José Manuel Pureza – Diário de Notícias, opinião
É o país sob intervenção da troika que vai a votos este domingo. As eleições autárquicas não ocorrem num país a fingir, em que os municípios são imunes ao choque social e económico dramático que os credores nos impõem com cada vez mais severidade (apesar dos "sinais" e da "volta" vislumbrados em sonhos idílicos pelos membros do Governo). E é claro que no domingo à noite será à luz da realidade política desse país verdadeiro que serão lidos os resultados eleitorais. Nos muitos concelhos em que estive nestas últimas semanas ouvi, martelado vezes sem conta, o discurso de "um país, duas realidades": o país da troika no Terreiro do Paço e o país das estradas esburacadas, dos hospitais a fechar e dos centros urbanos desertos e em degradação nas cidades e nas vilas.

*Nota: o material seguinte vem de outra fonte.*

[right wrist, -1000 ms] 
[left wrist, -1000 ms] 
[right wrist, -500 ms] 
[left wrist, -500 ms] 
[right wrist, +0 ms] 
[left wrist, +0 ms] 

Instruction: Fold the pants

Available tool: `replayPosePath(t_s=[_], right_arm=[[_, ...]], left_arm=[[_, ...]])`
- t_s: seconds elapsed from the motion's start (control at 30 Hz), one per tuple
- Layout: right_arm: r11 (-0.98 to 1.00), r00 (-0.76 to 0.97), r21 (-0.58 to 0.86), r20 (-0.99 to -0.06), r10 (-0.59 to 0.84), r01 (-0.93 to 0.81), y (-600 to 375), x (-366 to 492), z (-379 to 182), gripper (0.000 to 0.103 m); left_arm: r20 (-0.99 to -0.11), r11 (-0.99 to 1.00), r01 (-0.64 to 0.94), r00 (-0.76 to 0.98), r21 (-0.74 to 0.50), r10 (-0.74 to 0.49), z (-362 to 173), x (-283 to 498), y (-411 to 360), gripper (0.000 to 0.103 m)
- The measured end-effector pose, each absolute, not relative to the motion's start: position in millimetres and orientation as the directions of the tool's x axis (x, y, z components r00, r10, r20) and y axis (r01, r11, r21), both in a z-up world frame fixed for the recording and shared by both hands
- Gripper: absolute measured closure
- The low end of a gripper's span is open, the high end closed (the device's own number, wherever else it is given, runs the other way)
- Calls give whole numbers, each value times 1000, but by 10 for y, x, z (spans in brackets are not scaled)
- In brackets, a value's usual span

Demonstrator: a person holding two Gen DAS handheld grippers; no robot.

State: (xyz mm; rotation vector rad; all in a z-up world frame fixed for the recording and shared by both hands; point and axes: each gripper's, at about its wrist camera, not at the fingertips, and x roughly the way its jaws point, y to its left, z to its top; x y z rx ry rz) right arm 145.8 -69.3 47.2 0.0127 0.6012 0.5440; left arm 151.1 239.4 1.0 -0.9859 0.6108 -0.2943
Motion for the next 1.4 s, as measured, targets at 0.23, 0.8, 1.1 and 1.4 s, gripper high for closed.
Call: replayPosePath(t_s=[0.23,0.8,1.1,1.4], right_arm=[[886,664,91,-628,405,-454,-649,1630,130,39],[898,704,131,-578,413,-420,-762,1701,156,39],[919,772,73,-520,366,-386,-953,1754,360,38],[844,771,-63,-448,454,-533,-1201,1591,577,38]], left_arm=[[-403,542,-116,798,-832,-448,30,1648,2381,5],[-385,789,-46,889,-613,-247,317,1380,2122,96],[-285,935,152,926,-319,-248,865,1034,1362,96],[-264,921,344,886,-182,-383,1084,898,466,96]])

Ora, não há dois países: o país da troika é o país das cidades e das vilas. É nas cidades e nas vilas que o desemprego tem rostos concretos, é nas cidades e nas vilas que a falta de horizontes dos jovens e o desespero dos velhos tem nomes concretos, é nas cidades e nas vilas que a emigração tem vidas concretas. É nas cidades e nas vilas que as políticas da troika zelosamente aplicadas pelo Governo entram no quotidiano das pessoas. As estradas esburacadas, os hospitais a fechar e os centros urbanos desertos e em degradação são o país da troika. O país da troika é aqui, em cada terra que vai a votos no domingo.

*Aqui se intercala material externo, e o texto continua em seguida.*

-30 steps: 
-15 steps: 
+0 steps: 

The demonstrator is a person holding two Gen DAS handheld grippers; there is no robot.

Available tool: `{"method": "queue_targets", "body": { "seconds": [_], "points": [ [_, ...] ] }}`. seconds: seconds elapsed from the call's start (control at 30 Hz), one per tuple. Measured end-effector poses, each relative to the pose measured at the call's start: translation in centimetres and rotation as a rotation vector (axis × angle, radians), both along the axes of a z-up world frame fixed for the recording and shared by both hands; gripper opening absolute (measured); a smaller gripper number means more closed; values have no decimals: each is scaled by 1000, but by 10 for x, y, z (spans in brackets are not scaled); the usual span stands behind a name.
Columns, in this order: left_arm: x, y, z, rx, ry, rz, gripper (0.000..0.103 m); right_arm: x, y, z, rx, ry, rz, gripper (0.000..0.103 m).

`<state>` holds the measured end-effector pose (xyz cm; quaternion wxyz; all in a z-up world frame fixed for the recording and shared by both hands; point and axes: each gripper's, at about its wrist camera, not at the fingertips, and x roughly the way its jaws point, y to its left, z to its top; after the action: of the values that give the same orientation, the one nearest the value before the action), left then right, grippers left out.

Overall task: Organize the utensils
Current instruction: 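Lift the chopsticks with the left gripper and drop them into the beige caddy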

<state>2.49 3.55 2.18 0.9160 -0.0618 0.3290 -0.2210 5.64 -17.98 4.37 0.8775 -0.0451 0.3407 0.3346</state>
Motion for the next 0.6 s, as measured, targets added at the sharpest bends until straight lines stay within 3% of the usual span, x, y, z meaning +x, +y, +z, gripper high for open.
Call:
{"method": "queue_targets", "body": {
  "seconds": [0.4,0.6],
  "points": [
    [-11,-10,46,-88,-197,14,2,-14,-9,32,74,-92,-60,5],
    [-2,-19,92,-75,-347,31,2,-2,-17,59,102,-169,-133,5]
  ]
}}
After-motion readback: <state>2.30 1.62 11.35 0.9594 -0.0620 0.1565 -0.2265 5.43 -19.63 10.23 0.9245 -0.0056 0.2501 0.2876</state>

Esta realidade é convenientemente ignorada pelos aristocratas do populismo justicialista. Dedicam-se a exercícios de aritmética sem alma para justificarem o seu apoio agora a candidatos que, num passado nada longínquo, criticaram por incom- petência extrema ou mesmo por promiscuidade com negócios obscuros. Os aristocratas do populismo profundo são assim: escolhem sempre o que há de mais velho no sistema porque têm horror ao que o transforma a sério.

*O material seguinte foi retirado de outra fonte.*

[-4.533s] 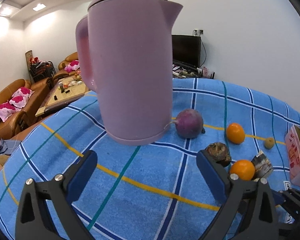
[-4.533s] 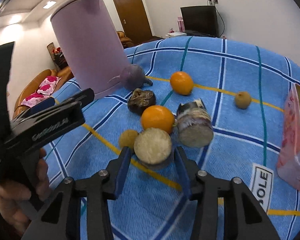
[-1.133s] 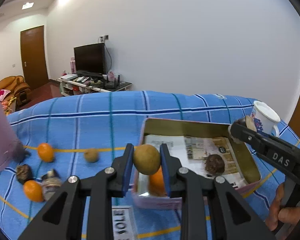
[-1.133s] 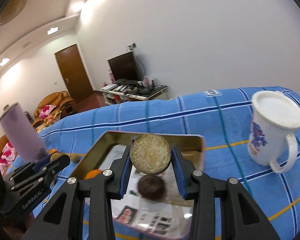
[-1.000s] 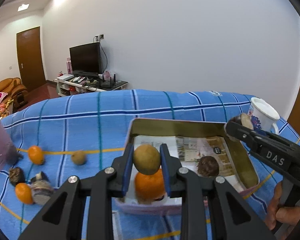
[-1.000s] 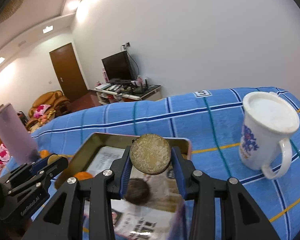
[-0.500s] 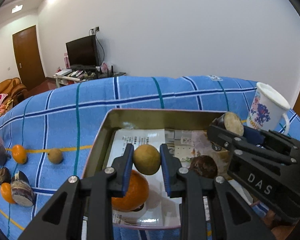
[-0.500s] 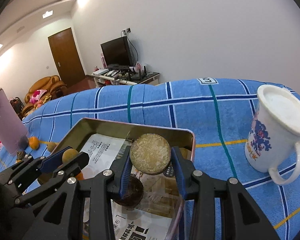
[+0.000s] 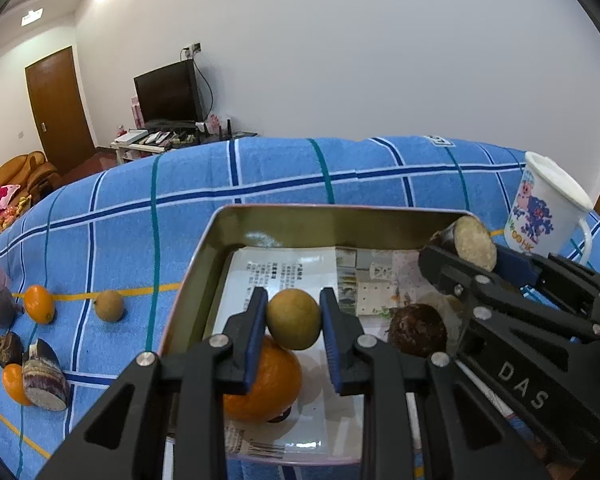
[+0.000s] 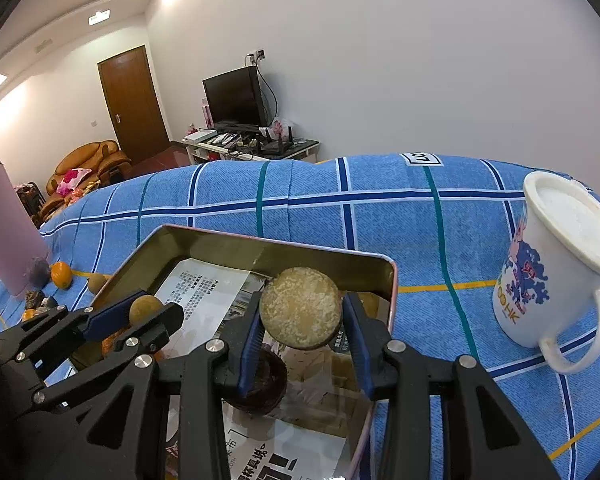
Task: Organize fruits
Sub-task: 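Open both tools to drop the brown fruit and tea cake into the tin, then move both tools back toward the items beside the kettle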
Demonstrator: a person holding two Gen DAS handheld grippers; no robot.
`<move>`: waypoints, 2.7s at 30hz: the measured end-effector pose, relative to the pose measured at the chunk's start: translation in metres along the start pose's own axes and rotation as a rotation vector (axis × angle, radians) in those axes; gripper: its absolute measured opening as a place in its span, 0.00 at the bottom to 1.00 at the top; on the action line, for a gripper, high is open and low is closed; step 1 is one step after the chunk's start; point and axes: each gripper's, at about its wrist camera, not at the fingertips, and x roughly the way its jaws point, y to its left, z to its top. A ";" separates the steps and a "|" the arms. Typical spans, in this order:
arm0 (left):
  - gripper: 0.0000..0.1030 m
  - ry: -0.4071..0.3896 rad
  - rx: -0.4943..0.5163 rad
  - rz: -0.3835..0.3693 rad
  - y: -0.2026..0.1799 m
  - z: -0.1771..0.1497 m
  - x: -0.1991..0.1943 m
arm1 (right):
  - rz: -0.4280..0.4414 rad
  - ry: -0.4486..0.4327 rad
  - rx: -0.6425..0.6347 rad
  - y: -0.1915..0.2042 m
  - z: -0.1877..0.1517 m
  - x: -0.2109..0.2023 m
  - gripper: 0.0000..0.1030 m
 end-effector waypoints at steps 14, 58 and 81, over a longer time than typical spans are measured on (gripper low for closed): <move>0.92 -0.098 -0.014 0.079 -0.003 -0.002 -0.017 | 0.044 -0.080 0.032 -0.006 0.002 -0.017 0.47; 1.00 -0.203 -0.137 0.316 0.095 -0.041 -0.068 | -0.037 -0.372 -0.048 0.053 -0.023 -0.068 0.78; 1.00 -0.188 -0.192 0.360 0.152 -0.057 -0.080 | 0.052 -0.274 -0.064 0.115 -0.029 -0.050 0.78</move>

No país da troika que vai a votos no domingo são precisamente escolhas fortes que têm de ser feitas. Aponto três. Primeira: a escolha entre mais democracia ou menos no país das cidades e das vilas. Num momento em que a troika esvazia a democracia portuguesa de conteúdo material, estas eleições vieram recolocar, pela voz de partidos e de movimentos, a exigência contrária de mais democracia participativa, responsabilizando mais os eleitos pelas suas decisões mas responsabilizando também mais os cidadãos pelo exercício do poder que muda as vidas. Segunda: a escolha entre a cedência, satisfeita ou disfarçada, aos interesses mais poderosos e a coragem de defender sem transigências o interesse público. O país das cidades e das vilas é uma montra de violações grosseiras de planos municipais e de servilismo para com o betão especulativo. Estas eleições, pela mão de partidos e de movimentos, trouxeram para o centro do debate a pergunta decisiva da democracia: mandam os cidadãos ou mandam os poderes fácticos não controlados? Terceira: a escolha entre tratamento do aspeto superficial e serviço difícil aos mais pobres. Contra as velhas estratégias de multiplicar obras sem sentido e criar nichos fictícios de afirmação local, partidos e movimentos trouxeram a urgência da resposta social à agressão ao povo para o centro da escolha de domingo.
Por muito que custe aos aristocratas do populismo conservador, estas são as escolhas irrecusáveis que se farão no domingo no país das cidades e das vilas que é o país da troika.